The move, if passed and in its initial stages, will be mainly structural, transferring the tax residence of Shell to London. Just ten top executives including van Buerden and CFO Jessica Uhl will be making the move to London. Three major arms – Projects and Technology, Global Upstream and Integrated Gas and Renewable Energies – will remain in The Hague. As will Shell’s massive physical reach on Dutch soil: the huge integrated refinery in Pernis, the biofuels hub in Rotterdam, the country’s first offshore wind farm and the mammoth Porthos carbon capture project that will funnel emissions from Rotterdam to be stored in empty North Sea gas fields. And Shell’s troubles with activists will still continue. British climate change activists are as, if not more aggressive as their Dutch counterpart, this being the country where Extinction Rebellion was born. Perhaps more of a threat is activist investor Third Point, which recently acquired a chunk of Shell shares and has been advocating splitting the company into two – a legacy business for fossil fuels and a futures-focused business for renewables.

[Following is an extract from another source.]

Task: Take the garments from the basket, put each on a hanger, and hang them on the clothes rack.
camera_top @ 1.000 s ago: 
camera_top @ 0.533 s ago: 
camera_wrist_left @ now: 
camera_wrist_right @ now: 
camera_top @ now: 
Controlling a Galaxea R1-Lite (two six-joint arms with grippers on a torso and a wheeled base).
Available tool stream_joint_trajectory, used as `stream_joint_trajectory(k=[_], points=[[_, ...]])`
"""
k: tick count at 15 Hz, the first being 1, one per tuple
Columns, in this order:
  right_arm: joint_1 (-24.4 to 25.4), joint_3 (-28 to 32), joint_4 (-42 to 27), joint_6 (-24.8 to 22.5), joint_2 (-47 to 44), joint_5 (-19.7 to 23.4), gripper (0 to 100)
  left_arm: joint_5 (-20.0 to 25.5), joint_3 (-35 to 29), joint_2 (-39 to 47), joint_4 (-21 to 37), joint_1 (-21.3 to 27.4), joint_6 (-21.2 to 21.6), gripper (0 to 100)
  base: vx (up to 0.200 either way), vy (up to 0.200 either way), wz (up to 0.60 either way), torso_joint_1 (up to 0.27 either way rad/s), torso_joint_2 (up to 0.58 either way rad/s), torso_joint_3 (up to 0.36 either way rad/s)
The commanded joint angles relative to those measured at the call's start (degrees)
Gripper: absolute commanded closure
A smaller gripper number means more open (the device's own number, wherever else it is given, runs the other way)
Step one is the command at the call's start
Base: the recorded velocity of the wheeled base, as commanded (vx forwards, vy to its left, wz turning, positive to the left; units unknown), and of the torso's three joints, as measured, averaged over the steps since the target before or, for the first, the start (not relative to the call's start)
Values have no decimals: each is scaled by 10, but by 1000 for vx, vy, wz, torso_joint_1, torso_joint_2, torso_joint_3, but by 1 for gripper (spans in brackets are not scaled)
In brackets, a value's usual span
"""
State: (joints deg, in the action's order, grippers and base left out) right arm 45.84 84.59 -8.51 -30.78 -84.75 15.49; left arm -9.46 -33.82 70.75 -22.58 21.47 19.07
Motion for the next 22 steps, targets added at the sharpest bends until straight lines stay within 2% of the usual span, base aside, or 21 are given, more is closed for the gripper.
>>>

So Shell’s business remains, even though its address has changed. In the grand scheme of things, never mind the small matter of Dutch national pride – Royal Dutch Shell’s roadmap to remain an investment icon and a major driver of energy transition will continue in its current form. This is a quibble about money or rather, tax – that will have little to no impact on Shell’s operations or on its ambitions. Royal Dutch Shell is poised to become just Shell. Different name and a different house, but the same contents. Unless, of course, Queen Elizabeth II decides to provide royal assent, in which case, Shell might one day become Royal British Shell.